O relatório “As crianças do Iémene Sofrem em Silêncio”, da Save the Children, explica que um ano de guerra gerou uma crise humanitária das piores do mundo, deixando o país sem medicamentos, alimentos e combustível.

“O médico de um hospital apoiado pela Save the Children em Sana’a nos disse que um recém-nascido morreu no mês passado durante uma queda de energia que desligou as incubadoras. Tinha faltado o combustível necessário para os geradores auxiliares. As outras estruturas de saúde com que trabalhamos estão ficando sem materiais básicos como curativos, antibióticos e iodo. E, nos últimos seis meses, todas viram duplicar ou até triplicar os casos de doenças potencialmente fatais nesses contextos, como a malária, a desnutrição aguda grave, os problemas respiratórios e a diarreia”.

Uma análise recente da equipe de saúde e nutrição da Save the Children na cidade de Saada também identificou a falta crítica de alimentos terapêuticos para crianças desnutridas.

“No Iémene, uma em cada três crianças com menos de cinco anos sofrem de desnutrição aguda. São quase 10 milhões sem acesso a água potável e mais de 8 milhões que não conseguem cuidados básicos de saúde.
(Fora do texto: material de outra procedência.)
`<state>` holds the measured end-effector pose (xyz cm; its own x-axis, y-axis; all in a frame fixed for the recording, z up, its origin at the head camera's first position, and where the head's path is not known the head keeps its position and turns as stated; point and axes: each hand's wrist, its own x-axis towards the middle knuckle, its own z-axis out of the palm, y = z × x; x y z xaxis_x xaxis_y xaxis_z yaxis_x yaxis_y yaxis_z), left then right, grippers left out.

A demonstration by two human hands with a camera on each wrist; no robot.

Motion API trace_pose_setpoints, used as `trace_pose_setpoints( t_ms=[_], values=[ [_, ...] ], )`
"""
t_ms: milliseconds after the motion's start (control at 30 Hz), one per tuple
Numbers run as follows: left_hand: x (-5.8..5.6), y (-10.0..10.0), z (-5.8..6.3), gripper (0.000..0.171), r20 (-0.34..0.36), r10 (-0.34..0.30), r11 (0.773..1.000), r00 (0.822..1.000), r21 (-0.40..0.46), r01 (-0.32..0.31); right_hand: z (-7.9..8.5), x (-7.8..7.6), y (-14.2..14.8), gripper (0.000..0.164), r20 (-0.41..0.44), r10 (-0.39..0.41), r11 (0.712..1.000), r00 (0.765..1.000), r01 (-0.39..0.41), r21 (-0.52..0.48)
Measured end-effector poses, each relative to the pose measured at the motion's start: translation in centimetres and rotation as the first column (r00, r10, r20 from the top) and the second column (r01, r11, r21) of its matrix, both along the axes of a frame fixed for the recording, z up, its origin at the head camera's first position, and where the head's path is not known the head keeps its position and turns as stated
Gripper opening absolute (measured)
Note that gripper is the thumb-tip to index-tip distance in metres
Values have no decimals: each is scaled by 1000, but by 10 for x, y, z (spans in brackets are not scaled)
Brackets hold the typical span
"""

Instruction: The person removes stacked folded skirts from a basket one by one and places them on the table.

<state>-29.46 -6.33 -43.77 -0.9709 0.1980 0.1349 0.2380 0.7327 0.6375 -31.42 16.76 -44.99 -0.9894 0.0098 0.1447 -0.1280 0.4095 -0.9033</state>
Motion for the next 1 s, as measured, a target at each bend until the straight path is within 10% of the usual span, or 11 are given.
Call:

Cerca de 600 hospitais e centros de saúde tiveram que fechar por causa de danos estruturais ou porque ficaram sem recursos”.

A crise no Iémene teve impacto psicológico devastador nas crianças: estima-se que, todo dia, 6 sejam mortas ou feridas. Em 2015, nos bombardeamentos sobre áreas povoadas, 93% das vítimas eram civis.

“De acordo com uma pesquisa realizada pela Save the Children com 150 crianças em Aden e Lahj, 70% das crianças sofrem sintomas associados a sofrimento e traumas, incluindo ansiedade, baixa auto-estima, sentimentos de tristeza e falta de concentração”, explica Santiago. “Além disso, cada vez mais crianças são recrutadas por grupos armados, raptadas, mantidas reféns e obrigadas a arriscar a vida por causa das milhares de minas que foram espalhadas recentemente”.

Quase metade das crianças em idade escolar no Iémene não tem acesso à educação, já que os ataques contra escolas são em média dois por semana. Mais de 1.600 escolas foram fechadas ou estão sendo usadas ​​como abrigos de emergência para as famílias que se viram obrigadas a fugir da própria casa.

Apesar das enormes necessidades, o plano de resposta humanitária das Nações Unidas para o Iémene só recebeu 56% dos fundos previstos em 2015 e 12% no que transcorreu até agora de 2016 – mas nenhum financiamento foi dedicado até agora à educação e protecção das crianças.

“As nações ricas estão fechando os olhos para o sofrimento das crianças e, em alguns casos, estão fazendo negócios de milhares de milhões de dólares com a venda de armas que continuam a ser usadas contra civis”, denuncia Santiago.

“As resoluções do Conselho de Segurança da ONU são ignoradas em total desrespeito pelo direito internacional e pela protecção de civis, especialmente crianças. É preciso muito mais ajuda para aqueles que sofrem e mais pressão diplomática para acabar com o conflito no Iémene”.

“O cessar-fogo que acaba de ser anunciado poderia ser um passo positivo”, conclui o director da Save the Children no Iémene. “As negociações de paz anteriores não levaram a nenhum resultado substancial e o cessar-fogo falhou. Desta vez, as coisas devem ser diferentes: são as crianças que estão pagando o preço de cada novo dia de conflito. Só se poderá avançar se, desta vez, a prioridade das partes em conflito for verdadeiramente a paz e a solução duradoura”.